**Task to complete**
Please give back the listing exactly as it reads.

**Given material**

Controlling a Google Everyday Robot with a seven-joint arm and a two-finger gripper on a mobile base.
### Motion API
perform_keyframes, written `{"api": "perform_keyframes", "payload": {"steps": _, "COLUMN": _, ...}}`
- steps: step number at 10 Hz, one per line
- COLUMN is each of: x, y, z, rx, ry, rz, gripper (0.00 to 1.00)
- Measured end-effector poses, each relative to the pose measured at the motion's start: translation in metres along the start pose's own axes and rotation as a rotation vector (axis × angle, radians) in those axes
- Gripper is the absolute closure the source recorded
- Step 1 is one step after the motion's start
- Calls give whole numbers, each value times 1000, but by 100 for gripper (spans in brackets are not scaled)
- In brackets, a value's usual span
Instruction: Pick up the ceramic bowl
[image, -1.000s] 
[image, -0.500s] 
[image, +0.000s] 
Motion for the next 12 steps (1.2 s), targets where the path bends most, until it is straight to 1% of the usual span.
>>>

**Result below**
Controlling a Google Everyday Robot with a seven-joint arm and a two-finger gripper on a mobile base.
### Motion API
perform_keyframes, written `{"api": "perform_keyframes", "payload": {"steps": _, "COLUMN": _, ...}}`
- steps: step number at 10 Hz, one per line
- COLUMN is each of: x, y, z, rx, ry, rz, gripper (0.00 to 1.00)
- Measured end-effector poses, each relative to the pose measured at the motion's start: translation in metres along the start pose's own axes and rotation as a rotation vector (axis × angle, radians) in those axes
- Gripper is the absolute closure the source recorded
- Step 1 is one step after the motion's start
- Calls give whole numbers, each value times 1000, but by 100 for gripper (spans in brackets are not scaled)
- In brackets, a value's usual span
Instruction: Pick up the ceramic bowl
[image, -1.000s] 
[image, -0.500s] 
[image, +0.000s] 
Motion for the next 12 steps (1.2 s), targets where the path bends most, until it is straight to 1% of the usual span.
>>>

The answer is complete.